● **Aim of the exercise**: Check every line below for the word "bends" and show those that hold it.

● **Exercise materials**:
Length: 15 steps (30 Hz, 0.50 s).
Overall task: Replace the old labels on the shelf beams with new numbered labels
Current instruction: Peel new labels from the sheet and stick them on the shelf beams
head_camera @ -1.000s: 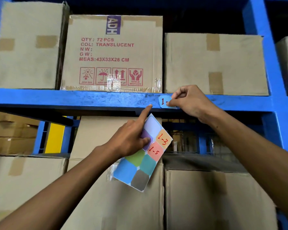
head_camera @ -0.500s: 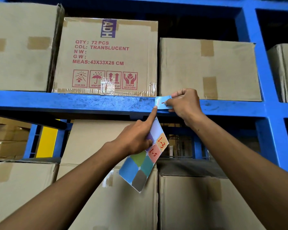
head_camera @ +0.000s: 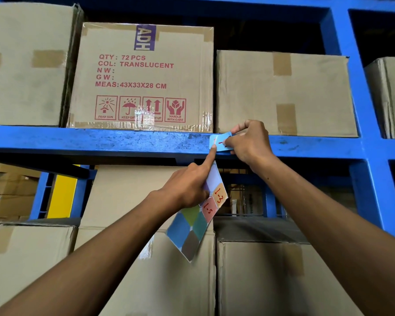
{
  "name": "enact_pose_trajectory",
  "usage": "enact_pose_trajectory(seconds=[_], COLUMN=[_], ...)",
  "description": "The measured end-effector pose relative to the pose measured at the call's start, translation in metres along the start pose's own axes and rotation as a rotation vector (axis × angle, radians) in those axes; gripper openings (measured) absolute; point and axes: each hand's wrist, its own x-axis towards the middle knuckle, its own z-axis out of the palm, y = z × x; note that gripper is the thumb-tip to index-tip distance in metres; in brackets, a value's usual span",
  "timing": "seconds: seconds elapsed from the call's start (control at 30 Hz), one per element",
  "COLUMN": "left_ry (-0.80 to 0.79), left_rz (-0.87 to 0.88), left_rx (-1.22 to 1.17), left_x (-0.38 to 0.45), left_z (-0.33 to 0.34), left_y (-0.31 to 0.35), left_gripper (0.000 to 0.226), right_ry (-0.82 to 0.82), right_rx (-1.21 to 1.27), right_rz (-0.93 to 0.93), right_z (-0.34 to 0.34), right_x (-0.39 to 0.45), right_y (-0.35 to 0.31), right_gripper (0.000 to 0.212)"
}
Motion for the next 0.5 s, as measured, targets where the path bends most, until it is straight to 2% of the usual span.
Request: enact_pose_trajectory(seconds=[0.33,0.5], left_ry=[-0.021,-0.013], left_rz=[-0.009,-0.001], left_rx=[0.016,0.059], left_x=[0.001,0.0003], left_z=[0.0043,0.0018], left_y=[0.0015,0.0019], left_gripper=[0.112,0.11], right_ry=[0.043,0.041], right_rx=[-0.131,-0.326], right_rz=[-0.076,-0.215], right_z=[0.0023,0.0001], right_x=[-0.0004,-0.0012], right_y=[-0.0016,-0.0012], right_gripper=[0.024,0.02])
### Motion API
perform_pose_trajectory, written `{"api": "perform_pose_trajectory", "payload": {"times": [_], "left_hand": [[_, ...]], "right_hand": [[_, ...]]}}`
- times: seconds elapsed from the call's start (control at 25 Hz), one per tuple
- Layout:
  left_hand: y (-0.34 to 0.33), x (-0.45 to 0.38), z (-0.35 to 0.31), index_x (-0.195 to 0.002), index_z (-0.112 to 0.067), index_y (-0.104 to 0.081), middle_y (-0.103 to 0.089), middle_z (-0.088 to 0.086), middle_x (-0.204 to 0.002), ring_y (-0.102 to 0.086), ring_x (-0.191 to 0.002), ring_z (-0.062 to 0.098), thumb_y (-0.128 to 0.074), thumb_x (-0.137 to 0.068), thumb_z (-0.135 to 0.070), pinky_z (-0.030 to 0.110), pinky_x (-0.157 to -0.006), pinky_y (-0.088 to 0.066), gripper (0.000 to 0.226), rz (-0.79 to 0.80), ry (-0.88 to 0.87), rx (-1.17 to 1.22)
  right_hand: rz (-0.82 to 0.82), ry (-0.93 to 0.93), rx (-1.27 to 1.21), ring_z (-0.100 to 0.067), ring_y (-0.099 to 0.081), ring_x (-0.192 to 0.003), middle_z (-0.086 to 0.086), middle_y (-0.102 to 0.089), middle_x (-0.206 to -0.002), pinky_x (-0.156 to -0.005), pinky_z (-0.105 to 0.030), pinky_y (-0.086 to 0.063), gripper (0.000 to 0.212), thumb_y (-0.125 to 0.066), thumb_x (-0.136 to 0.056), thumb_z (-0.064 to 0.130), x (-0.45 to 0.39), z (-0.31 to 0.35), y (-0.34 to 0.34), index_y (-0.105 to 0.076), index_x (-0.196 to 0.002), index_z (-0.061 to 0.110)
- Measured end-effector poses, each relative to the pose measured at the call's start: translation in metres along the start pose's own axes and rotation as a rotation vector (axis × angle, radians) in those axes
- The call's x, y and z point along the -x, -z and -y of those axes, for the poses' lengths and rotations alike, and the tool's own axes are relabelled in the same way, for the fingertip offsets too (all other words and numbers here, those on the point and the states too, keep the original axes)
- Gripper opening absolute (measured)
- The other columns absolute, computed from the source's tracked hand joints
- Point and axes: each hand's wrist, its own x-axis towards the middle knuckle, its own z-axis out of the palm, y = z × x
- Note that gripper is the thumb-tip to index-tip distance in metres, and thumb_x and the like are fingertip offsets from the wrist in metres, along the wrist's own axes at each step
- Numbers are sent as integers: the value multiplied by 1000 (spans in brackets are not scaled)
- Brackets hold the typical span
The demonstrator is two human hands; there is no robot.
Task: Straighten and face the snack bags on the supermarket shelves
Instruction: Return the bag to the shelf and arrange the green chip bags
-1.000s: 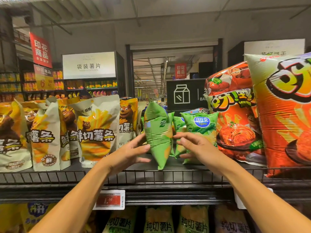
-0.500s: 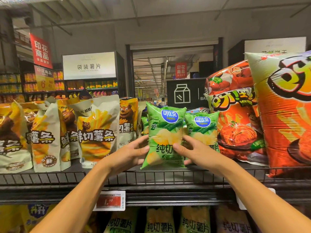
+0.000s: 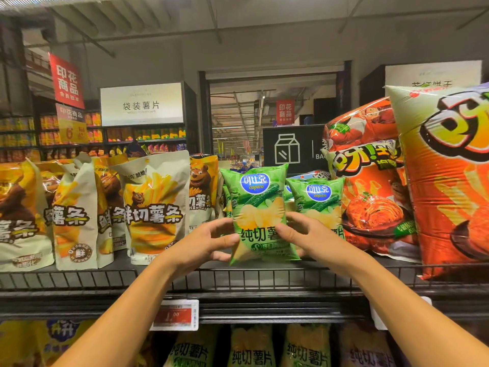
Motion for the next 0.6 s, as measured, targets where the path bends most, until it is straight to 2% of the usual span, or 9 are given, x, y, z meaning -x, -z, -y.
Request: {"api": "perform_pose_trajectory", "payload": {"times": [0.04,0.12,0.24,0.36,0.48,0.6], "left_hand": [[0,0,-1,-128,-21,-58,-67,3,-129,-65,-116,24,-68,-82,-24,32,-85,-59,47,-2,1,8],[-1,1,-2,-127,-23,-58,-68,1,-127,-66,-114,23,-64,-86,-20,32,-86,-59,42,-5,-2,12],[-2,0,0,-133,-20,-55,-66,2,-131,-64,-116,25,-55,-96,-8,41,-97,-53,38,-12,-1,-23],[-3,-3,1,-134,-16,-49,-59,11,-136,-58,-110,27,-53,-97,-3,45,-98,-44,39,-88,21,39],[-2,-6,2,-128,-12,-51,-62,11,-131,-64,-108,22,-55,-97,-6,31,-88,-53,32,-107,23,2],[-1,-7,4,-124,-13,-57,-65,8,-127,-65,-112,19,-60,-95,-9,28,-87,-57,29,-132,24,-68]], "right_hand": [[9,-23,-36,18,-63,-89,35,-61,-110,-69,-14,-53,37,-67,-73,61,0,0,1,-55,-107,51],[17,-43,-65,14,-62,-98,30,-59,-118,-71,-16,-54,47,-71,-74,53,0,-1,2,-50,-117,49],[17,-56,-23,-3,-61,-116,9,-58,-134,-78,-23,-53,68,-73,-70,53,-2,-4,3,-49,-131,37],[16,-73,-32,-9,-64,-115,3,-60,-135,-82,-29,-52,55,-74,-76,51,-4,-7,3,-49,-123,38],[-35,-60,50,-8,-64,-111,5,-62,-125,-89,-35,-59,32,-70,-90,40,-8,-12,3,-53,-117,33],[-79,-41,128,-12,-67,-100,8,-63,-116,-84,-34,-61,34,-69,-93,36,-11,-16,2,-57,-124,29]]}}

● **Written reply**:
Motion for the next 0.5 s, as measured, targets where the path bends most, until it is straight to 2% of the usual span.
Motion for the next 0.6 s, as measured, targets where the path bends most, until it is straight to 2% of the usual span, or 9 are given, x, y, z meaning -x, -z, -y.

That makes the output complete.